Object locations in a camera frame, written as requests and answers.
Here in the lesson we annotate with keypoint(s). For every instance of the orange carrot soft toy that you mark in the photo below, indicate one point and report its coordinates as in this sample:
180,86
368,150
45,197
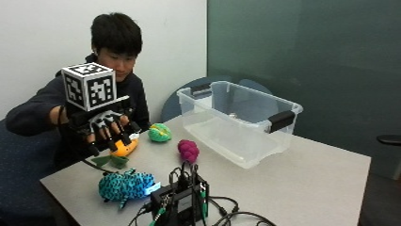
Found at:
125,149

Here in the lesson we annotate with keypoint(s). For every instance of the green knitted ball toy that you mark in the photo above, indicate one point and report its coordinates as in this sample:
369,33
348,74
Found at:
159,132

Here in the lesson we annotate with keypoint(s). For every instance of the blue striped plush fish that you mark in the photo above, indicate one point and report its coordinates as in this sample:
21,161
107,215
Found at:
125,185

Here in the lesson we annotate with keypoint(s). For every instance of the magenta knitted berry toy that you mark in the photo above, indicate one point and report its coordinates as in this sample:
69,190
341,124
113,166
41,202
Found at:
188,151

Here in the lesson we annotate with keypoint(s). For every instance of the white marker cube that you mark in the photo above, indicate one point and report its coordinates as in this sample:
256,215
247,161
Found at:
89,86

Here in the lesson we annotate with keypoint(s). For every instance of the blue upholstered chair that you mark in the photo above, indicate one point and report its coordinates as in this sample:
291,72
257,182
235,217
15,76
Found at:
23,169

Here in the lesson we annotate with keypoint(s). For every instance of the the person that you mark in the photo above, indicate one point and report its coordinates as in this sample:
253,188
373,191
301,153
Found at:
117,59

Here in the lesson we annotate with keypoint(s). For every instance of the clear plastic storage bin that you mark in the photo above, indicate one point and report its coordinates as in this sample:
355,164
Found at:
233,138

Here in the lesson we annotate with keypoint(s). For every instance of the black electronics box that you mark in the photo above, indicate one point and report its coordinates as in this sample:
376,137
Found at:
184,201

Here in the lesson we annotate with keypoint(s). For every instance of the black chair armrest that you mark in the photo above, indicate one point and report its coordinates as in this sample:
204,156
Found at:
389,139

▸ **Task directions**
Return every line of the listing above that contains "chair".

▸ **The completed task**
Here in the lesson we annotate with keypoint(s). For every instance of the blue upholstered chair that you mark in the photo above, indicate one point and report its coordinates as in this sample:
Here in the lesson we annotate with keypoint(s). For every instance of the black chair armrest that you mark in the photo above, indicate one point and report its coordinates as in this sample:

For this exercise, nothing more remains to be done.